Agreed, the economic outlook remains somewhat uncertain. Policymakers will need to carefully assess the data and take appropriate steps to support growth if needed.
While 0.5% growth is undoubtedly a slowdown, it’s not entirely unexpected given the headwinds the economy has faced. The question is whether this is a temporary blip or the start of a more prolonged period of slower growth. Time will tell.
Good point. Continued monitoring of key economic indicators will be crucial to assess if this is a temporary dip or the start of a more sustained slowdown.
The deceleration in Q4 GDP growth is concerning, but not entirely surprising given the government shutdown and other factors.
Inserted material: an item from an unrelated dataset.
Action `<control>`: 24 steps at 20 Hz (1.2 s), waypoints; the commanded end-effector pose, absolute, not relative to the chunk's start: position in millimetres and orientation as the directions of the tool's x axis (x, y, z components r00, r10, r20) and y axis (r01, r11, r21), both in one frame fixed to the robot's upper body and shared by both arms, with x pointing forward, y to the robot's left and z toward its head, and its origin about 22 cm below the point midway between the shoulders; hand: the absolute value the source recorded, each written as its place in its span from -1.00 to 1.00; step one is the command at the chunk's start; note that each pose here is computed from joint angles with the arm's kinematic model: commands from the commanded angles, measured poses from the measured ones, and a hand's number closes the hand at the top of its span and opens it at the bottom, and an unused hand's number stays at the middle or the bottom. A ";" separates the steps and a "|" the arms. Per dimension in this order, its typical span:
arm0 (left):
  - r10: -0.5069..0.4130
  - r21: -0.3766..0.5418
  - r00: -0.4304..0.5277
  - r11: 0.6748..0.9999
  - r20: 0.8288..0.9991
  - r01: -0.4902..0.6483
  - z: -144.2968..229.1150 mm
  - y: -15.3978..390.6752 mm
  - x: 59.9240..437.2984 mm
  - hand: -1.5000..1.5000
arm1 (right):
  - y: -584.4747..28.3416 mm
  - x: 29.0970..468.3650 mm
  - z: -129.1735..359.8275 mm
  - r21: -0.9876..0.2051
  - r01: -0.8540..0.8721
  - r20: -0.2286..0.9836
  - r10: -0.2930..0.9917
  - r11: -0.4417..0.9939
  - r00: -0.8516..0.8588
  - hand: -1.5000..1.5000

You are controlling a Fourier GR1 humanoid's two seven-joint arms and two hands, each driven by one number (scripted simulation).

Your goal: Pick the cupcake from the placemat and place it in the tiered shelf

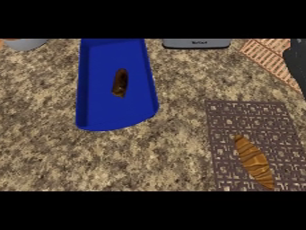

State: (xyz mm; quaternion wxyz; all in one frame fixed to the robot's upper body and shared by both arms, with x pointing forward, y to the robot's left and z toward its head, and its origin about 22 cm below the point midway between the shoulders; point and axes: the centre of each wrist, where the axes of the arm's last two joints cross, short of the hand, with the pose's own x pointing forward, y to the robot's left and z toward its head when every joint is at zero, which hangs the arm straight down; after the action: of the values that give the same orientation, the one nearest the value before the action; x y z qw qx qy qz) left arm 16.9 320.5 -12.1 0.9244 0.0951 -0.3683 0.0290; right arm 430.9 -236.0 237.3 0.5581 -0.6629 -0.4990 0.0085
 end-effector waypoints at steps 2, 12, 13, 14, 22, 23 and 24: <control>-0.132 0.137 0.240 0.990 0.962 -0.007 40.1 300.3 102.1 0.00 | -218.1 431.1 281.7 -0.553 0.801 0.750 0.555 0.228 0.360 1.00; -0.109 0.126 0.272 0.991 0.956 -0.043 38.3 300.9 92.2 0.00 | -261.2 443.3 240.6 -0.720 0.694 0.534 0.639 0.000 0.553 1.00; -0.115 0.136 0.272 0.989 0.955 -0.058 37.9 303.0 91.5 0.00 | -269.2 444.1 241.7 -0.738 0.673 0.494 0.639 -0.049 0.589 1.00; -0.129 0.149 0.262 0.987 0.956 -0.059 40.9 303.0 89.8 0.00 | -278.0 444.7 241.2 -0.756 0.648 0.459 0.627 -0.097 0.630 1.00; -0.128 0.137 0.221 0.990 0.967 -0.028 44.3 299.1 98.3 0.00 | -283.8 452.8 244.3 -0.795 0.538 0.271 0.631 -0.279 0.727 1.00; -0.128 0.135 0.216 0.991 0.968 -0.022 45.0 296.4 100.3 0.00 | -285.7 452.6 244.5 -0.788 0.538 0.255 0.638 -0.299 0.727 1.00; -0.139 0.148 0.218 0.989 0.966 -0.027 45.4 298.5 99.6 0.00 | -288.7 452.6 246.8 -0.780 0.533 0.226 0.646 -0.329 0.729 1.00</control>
State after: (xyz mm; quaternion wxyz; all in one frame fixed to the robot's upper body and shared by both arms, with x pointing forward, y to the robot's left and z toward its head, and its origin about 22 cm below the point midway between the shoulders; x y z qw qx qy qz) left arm 13.3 315.2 -10.7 0.9255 0.0905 -0.3655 0.0410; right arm 451.0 -282.4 242.4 0.4702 -0.7854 -0.4007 0.0380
It will be important to see if consumer spending and business investment can pick up to offset the decline in federal spending.
The 0.5% growth rate is quite sluggish, especially compared to the stronger growth earlier in 2022. The shutdown’s impact on federal spending was clearly a major drag. Looking ahead, I’m curious to see if consumer spending can rebound and help drive a pickup in economic activity.
Agreed, the slowdown is concerning. Consumer spending is a critical part of the equation, so any improvement there could help offset the government spending decline.
Interesting to see the significant slowdown in Q4 GDP growth. The government shutdown appears to have had a major impact, with a large drop in federal spending and weaker consumer spending. I wonder how this will affect the economic outlook for 2023.
Yes, the GDP figures highlight the ongoing economic headwinds. It will be important to monitor consumer and business confidence in the coming months.